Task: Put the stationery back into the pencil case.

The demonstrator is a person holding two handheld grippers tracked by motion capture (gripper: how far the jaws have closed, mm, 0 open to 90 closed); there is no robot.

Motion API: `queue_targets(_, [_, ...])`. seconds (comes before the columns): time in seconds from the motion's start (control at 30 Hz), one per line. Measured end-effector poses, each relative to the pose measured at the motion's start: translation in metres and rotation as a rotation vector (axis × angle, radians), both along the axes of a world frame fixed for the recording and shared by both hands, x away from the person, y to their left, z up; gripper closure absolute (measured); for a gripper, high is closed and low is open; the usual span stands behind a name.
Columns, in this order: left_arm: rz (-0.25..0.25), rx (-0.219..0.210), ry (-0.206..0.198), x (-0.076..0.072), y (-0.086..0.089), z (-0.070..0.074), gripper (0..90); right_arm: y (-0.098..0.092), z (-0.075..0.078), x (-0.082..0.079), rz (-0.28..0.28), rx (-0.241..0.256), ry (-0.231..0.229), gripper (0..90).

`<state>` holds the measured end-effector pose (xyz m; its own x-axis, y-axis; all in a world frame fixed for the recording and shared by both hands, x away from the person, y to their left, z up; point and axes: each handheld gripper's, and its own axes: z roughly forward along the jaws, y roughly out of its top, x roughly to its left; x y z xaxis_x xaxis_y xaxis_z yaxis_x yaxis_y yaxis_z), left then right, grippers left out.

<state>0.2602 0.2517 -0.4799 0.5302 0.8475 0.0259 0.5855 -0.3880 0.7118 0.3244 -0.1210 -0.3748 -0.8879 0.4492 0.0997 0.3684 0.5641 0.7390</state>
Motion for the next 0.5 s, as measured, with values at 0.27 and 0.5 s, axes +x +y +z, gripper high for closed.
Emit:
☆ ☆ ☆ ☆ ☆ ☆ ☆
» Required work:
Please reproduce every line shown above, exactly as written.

» Solution below:
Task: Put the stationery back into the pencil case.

The demonstrator is a person holding two handheld grippers tracked by motion capture (gripper: how far the jaws have closed, mm, 0 open to 90 closed); there is no robot.

Motion API: `queue_targets(_, [_, ...])`. seconds (comes before the columns): time in seconds from the motion's start (control at 30 Hz), one per line. Measured end-effector poses, each relative to the pose measured at the motion's start: translation in metres and rotation as a rotation vector (axis × angle, radians), both along the axes of a world frame fixed for the recording and shared by both hands, x away from the person, y to their left, z up; gripper closure absolute (measured); for a gripper, high is closed and low is open; the usual span stands behind a name.
Columns, in this order: left_arm: rz (-0.25..0.25), rx (-0.219..0.210), ry (-0.206..0.198), x (-0.076..0.072), y (-0.086..0.089), z (-0.070..0.074), gripper (0..90); right_arm: y (-0.098..0.092), z (-0.075..0.078), x (-0.082..0.079), rz (-0.28..0.28), rx (-0.241..0.256), ry (-0.231..0.229), gripper (0..90).

`<state>` holds the measured end-effector pose (xyz m; its own x-axis, y-axis; all in a world frame fixed for the recording and shared by both hands, x away from the person, y to their left, z up; point and axes: each handheld gripper's, and its own axes: z roughly forward along the jaws, y roughly out of its top, x roughly to its left; x y z xaxis_x xaxis_y xaxis_z yaxis_x yaxis_y yaxis_z), left then right, grippers left out.

<state>0.2602 0.2517 -0.4799 0.5302 0.8475 0.0259 0.5855 -0.3880 0.7118 0.3244 -0.1210 -0.3748 -0.8879 0.4492 0.0997 0.3684 0.5641 0.7390</state>
Motion for the next 0.5 s, as measured, with values at 0.27 and 0.5 s, axes +x +y +z, gripper high for closed.
Emit:

The exercise asks for nothing further.